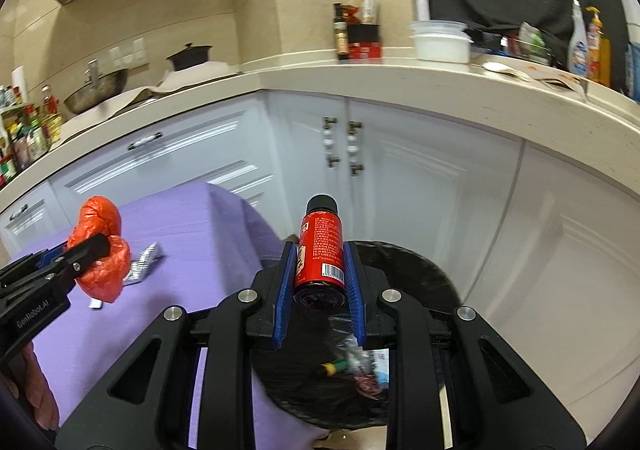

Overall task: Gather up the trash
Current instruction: 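Carry bag and red can over the bin and open both tools to drop them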

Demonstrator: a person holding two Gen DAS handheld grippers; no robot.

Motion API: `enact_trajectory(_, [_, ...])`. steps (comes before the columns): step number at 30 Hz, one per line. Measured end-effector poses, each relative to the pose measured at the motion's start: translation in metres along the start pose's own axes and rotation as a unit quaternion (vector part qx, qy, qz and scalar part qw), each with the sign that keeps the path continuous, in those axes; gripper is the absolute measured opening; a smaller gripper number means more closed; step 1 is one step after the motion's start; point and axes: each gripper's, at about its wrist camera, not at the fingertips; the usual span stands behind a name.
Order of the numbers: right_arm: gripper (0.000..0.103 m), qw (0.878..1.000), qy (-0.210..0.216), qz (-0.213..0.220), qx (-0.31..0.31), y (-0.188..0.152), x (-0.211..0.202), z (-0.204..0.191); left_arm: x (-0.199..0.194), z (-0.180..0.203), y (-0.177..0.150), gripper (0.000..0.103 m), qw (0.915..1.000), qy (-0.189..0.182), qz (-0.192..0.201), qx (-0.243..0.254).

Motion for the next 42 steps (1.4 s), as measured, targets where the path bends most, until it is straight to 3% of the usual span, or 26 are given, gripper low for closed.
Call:
enact_trajectory(14, [0.024, 0.999, -0.029, -0.015, 0.030, -0.024, 0.017, 0.056, 0.046, 0.067, -0.024, 0.036, 0.9983, -0.015, -0.027, 0.050])
enact_trajectory(29, [0.024, 0.998, -0.029, -0.031, 0.042, -0.036, 0.041, 0.071, 0.084, 0.095, -0.036, 0.038, 0.9955, -0.005, -0.060, 0.073])
enact_trajectory(34, [0.031, 0.998, -0.032, -0.037, 0.049, -0.040, 0.049, 0.076, 0.090, 0.094, -0.038, 0.045, 0.9954, 0.000, -0.066, 0.068])
enact_trajectory(42, [0.032, 0.997, -0.033, -0.039, 0.050, -0.042, 0.049, 0.074, 0.087, 0.093, -0.037, 0.060, 0.9959, -0.002, -0.064, 0.063])
Point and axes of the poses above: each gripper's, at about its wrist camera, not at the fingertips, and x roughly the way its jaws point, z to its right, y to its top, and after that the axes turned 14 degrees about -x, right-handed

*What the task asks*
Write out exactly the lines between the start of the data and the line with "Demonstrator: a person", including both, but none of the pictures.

*Solution below*
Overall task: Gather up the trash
Current instruction: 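Carry bag and red can over the bin and open both tools to drop them
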
Demonstrator: a person holding two Gen DAS handheld grippers; no robot.

This exercise has been answered in full.